Sou um saudosista quando lembro de objetos trabalhados com muito esmero, carinho até. Feitos por pessoas que levaram anos e anos para aprenderem um ofício e o transmitam às gerações futuras.
Veio
a industrialização e os objetos passaram a ser feitos em série, sem aquele
toque de qualidade e de sentimento humano. Tudo mecanicamente. Agora, para
minha satisfação encontro uma pessoa que também comunga este mesmo sentimento.
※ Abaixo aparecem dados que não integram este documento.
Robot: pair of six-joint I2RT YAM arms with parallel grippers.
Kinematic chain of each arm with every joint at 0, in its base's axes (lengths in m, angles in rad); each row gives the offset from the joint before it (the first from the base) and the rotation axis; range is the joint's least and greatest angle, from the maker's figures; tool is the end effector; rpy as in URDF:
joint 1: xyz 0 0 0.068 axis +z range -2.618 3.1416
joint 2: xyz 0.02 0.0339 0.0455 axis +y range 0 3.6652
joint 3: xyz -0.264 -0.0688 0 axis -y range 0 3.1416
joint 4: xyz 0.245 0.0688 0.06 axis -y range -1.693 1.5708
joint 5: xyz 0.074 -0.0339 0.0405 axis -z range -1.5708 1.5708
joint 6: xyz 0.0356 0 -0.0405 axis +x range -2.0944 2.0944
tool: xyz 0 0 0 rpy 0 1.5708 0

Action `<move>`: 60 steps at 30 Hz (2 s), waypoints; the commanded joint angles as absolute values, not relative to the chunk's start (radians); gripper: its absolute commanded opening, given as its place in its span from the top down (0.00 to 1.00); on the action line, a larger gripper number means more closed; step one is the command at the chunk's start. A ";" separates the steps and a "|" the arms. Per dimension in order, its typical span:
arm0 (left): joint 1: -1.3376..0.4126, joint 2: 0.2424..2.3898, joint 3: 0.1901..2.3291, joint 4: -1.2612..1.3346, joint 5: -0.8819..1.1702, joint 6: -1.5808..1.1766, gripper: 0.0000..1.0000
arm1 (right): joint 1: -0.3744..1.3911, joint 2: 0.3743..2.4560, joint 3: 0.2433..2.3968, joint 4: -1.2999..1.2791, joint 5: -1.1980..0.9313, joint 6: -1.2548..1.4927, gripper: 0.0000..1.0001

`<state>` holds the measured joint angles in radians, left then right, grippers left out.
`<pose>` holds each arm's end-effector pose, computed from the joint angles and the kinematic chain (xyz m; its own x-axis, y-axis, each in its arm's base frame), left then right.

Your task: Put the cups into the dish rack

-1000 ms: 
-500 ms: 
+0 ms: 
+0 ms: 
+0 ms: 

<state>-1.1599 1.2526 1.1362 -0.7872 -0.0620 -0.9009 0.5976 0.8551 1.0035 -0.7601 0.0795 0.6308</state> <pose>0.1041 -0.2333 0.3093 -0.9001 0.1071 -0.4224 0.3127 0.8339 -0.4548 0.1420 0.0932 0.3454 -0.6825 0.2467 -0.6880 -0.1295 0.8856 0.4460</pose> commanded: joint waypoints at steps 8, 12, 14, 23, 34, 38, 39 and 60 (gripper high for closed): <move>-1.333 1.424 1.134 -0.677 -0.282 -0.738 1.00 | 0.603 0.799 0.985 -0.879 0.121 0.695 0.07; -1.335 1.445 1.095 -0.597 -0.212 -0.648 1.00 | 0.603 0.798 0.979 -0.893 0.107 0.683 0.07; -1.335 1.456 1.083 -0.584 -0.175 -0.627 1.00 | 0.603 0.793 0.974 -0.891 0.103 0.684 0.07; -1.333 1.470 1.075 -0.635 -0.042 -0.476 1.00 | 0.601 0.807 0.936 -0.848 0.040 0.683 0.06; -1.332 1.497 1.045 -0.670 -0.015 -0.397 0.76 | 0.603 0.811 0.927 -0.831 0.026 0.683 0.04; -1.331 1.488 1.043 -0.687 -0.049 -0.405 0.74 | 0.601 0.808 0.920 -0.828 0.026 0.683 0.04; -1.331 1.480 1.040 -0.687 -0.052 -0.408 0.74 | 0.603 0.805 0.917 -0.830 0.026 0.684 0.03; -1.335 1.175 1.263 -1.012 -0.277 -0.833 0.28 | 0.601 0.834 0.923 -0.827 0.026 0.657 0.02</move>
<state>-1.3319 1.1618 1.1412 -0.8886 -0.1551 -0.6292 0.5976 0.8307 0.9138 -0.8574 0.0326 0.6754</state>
Iza Guimarães. Uma verdadeira artesã no sentido mais nobre que esta palavra
possa conter. E não conformada com a destruição inescrupulosa de objetos
antigos feitos em prata ela está à procura deles, até mesmo dos tidos como
imprestáveis, quebrados, que são vendidos nesses locais que compram prata para
revender depois, evidente de fundir a peça imprestável. Antes disso Iza procura
adquiri-los e daí parte para sua recriação.
A
artista é uma das melhores joalherias deste País.Vejamos
o que ela diz sobre esta sua nova fase cujas peças estarão expostas a partir do
dia 14 das 15 às 18 horas no Museu Carlos Costa Pinto, no Corredor da Vitória.
“Os
mestres-ourives portugueses nos deixaram um legado de inestimável valor. Criaram peças do serviço
eclesiástico e do serviço profano, primorosamente trabalhadas em técnicas que
ainda hoje utilizamos. A destruição dessas peças com a intenção de reaproveitamento
do material. O meu gosto por nossas raízes barrocas fizeram com que me
interessasse pelo assunto.
Como
parte de uma pesquisa ainda em elaboração, e paralela a uma linha de trabalho
contemporâneo, construí jóias partindo de fragmentos de peças utilitárias que
consegui salvar da destruição. Respeitei porém, o trabalho dos lusos
responsáveis pela formação os nossos primeiros ourives. Recriei, procurando
emprestar á peça antiga, um caráter de modernidade, respeitando a técnica e o
desenho do meu predecessor.Busquei
sobretudo o contraste entre o antigo e o contemporâneo, evidenciando o trabalho
de uma época que foi tão rica e tão importante."